▶ **Task**
All entries below are to be returned in full, exactly as they stand.

▶ **Data extracted from a collection**
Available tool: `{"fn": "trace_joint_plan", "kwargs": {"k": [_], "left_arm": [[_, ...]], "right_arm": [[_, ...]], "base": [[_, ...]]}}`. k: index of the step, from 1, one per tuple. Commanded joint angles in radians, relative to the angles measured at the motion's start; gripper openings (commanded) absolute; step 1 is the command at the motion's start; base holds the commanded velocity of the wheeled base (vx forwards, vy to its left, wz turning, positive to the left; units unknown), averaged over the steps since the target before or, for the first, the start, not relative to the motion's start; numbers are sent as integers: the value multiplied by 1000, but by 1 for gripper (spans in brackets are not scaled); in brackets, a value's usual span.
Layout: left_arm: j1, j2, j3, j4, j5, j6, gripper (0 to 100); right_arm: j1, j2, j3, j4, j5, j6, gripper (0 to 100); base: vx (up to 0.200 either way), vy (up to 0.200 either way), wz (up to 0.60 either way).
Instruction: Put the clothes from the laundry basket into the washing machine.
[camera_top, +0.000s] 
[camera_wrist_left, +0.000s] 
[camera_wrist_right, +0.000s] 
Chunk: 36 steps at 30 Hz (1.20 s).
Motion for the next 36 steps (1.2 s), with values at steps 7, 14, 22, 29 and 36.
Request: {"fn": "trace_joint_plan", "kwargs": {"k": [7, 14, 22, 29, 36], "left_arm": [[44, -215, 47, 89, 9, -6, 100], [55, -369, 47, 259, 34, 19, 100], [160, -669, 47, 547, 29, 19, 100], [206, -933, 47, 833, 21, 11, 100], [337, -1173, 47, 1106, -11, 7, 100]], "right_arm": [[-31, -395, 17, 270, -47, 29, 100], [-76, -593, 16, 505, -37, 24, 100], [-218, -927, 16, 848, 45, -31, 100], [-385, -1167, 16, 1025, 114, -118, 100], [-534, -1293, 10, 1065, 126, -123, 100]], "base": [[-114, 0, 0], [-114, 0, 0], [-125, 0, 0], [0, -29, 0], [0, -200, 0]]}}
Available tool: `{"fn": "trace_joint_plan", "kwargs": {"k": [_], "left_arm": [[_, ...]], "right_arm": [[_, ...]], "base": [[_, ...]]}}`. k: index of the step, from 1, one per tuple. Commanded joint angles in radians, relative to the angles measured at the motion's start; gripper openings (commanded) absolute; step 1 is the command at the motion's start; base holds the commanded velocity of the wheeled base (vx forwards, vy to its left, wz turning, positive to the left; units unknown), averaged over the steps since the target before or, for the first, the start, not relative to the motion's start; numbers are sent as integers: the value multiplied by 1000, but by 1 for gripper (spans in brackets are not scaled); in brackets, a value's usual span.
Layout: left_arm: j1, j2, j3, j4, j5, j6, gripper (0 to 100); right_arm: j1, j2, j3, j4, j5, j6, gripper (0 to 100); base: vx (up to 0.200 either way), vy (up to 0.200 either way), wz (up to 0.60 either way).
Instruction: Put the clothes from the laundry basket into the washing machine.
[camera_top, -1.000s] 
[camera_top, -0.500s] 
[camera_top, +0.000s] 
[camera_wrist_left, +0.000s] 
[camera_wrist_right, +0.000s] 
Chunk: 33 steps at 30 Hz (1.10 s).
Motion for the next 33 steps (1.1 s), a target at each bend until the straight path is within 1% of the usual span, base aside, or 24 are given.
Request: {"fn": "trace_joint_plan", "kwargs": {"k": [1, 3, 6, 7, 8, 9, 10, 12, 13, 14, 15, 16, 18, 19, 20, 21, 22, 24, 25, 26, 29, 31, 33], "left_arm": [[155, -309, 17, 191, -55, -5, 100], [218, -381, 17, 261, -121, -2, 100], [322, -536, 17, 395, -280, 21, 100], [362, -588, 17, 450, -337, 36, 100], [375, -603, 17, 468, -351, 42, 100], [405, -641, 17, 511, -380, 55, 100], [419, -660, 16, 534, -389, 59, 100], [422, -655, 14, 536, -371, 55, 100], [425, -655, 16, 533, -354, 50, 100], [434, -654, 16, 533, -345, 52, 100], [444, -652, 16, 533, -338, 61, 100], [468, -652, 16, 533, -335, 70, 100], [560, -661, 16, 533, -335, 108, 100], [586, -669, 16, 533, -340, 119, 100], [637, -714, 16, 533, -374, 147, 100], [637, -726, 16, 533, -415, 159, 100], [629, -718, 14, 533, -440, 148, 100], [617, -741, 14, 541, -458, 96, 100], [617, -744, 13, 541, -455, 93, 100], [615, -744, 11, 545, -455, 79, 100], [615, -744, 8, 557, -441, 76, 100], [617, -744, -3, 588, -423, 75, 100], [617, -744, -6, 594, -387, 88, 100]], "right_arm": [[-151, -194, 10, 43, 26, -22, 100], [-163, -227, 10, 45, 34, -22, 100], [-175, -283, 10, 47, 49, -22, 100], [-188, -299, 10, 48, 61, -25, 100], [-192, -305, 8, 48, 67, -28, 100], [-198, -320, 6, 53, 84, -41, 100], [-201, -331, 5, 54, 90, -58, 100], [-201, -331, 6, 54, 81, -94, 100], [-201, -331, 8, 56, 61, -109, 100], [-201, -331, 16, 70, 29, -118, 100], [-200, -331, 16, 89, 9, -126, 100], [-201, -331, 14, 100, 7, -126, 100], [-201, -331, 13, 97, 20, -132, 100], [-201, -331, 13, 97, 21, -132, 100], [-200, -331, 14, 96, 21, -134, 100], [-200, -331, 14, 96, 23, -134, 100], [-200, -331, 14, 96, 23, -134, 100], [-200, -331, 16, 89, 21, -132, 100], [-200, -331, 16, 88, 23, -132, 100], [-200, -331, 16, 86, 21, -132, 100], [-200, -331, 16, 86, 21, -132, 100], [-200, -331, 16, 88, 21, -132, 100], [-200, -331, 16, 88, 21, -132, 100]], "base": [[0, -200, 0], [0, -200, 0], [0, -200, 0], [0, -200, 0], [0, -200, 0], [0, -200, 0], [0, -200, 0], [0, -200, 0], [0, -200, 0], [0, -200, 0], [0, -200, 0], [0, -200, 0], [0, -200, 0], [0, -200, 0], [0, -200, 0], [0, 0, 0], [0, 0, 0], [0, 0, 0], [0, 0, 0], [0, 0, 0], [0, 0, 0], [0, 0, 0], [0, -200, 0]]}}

▶ **Result for this task**
Available tool: `{"fn": "trace_joint_plan", "kwargs": {"k": [_], "left_arm": [[_, ...]], "right_arm": [[_, ...]], "base": [[_, ...]]}}`. k: index of the step, from 1, one per tuple. Commanded joint angles in radians, relative to the angles measured at the motion's start; gripper openings (commanded) absolute; step 1 is the command at the motion's start; base holds the commanded velocity of the wheeled base (vx forwards, vy to its left, wz turning, positive to the left; units unknown), averaged over the steps since the target before or, for the first, the start, not relative to the motion's start; numbers are sent as integers: the value multiplied by 1000, but by 1 for gripper (spans in brackets are not scaled); in brackets, a value's usual span.
Layout: left_arm: j1, j2, j3, j4, j5, j6, gripper (0 to 100); right_arm: j1, j2, j3, j4, j5, j6, gripper (0 to 100); base: vx (up to 0.200 either way), vy (up to 0.200 either way), wz (up to 0.60 either way).
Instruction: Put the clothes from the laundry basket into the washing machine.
[camera_top, +0.000s] 
[camera_wrist_left, +0.000s] 
[camera_wrist_right, +0.000s] 
Chunk: 36 steps at 30 Hz (1.20 s).
Motion for the next 36 steps (1.2 s), with values at steps 7, 14, 22, 29 and 36.
Request: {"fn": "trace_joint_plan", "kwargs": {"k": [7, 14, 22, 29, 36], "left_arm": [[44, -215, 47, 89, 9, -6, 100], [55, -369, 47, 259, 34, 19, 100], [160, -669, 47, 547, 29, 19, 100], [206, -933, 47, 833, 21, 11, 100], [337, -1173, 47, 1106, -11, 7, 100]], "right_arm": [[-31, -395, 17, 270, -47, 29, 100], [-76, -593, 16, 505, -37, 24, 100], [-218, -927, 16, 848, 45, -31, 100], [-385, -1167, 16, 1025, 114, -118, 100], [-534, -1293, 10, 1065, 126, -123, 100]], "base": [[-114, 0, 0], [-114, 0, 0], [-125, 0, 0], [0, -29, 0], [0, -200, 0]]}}
Available tool: `{"fn": "trace_joint_plan", "kwargs": {"k": [_], "left_arm": [[_, ...]], "right_arm": [[_, ...]], "base": [[_, ...]]}}`. k: index of the step, from 1, one per tuple. Commanded joint angles in radians, relative to the angles measured at the motion's start; gripper openings (commanded) absolute; step 1 is the command at the motion's start; base holds the commanded velocity of the wheeled base (vx forwards, vy to its left, wz turning, positive to the left; units unknown), averaged over the steps since the target before or, for the first, the start, not relative to the motion's start; numbers are sent as integers: the value multiplied by 1000, but by 1 for gripper (spans in brackets are not scaled); in brackets, a value's usual span.
Layout: left_arm: j1, j2, j3, j4, j5, j6, gripper (0 to 100); right_arm: j1, j2, j3, j4, j5, j6, gripper (0 to 100); base: vx (up to 0.200 either way), vy (up to 0.200 either way), wz (up to 0.60 either way).
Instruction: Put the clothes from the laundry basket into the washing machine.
[camera_top, -1.000s] 
[camera_top, -0.500s] 
[camera_top, +0.000s] 
[camera_wrist_left, +0.000s] 
[camera_wrist_right, +0.000s] 
Chunk: 33 steps at 30 Hz (1.10 s).
Motion for the next 33 steps (1.1 s), a target at each bend until the straight path is within 1% of the usual span, base aside, or 24 are given.
Request: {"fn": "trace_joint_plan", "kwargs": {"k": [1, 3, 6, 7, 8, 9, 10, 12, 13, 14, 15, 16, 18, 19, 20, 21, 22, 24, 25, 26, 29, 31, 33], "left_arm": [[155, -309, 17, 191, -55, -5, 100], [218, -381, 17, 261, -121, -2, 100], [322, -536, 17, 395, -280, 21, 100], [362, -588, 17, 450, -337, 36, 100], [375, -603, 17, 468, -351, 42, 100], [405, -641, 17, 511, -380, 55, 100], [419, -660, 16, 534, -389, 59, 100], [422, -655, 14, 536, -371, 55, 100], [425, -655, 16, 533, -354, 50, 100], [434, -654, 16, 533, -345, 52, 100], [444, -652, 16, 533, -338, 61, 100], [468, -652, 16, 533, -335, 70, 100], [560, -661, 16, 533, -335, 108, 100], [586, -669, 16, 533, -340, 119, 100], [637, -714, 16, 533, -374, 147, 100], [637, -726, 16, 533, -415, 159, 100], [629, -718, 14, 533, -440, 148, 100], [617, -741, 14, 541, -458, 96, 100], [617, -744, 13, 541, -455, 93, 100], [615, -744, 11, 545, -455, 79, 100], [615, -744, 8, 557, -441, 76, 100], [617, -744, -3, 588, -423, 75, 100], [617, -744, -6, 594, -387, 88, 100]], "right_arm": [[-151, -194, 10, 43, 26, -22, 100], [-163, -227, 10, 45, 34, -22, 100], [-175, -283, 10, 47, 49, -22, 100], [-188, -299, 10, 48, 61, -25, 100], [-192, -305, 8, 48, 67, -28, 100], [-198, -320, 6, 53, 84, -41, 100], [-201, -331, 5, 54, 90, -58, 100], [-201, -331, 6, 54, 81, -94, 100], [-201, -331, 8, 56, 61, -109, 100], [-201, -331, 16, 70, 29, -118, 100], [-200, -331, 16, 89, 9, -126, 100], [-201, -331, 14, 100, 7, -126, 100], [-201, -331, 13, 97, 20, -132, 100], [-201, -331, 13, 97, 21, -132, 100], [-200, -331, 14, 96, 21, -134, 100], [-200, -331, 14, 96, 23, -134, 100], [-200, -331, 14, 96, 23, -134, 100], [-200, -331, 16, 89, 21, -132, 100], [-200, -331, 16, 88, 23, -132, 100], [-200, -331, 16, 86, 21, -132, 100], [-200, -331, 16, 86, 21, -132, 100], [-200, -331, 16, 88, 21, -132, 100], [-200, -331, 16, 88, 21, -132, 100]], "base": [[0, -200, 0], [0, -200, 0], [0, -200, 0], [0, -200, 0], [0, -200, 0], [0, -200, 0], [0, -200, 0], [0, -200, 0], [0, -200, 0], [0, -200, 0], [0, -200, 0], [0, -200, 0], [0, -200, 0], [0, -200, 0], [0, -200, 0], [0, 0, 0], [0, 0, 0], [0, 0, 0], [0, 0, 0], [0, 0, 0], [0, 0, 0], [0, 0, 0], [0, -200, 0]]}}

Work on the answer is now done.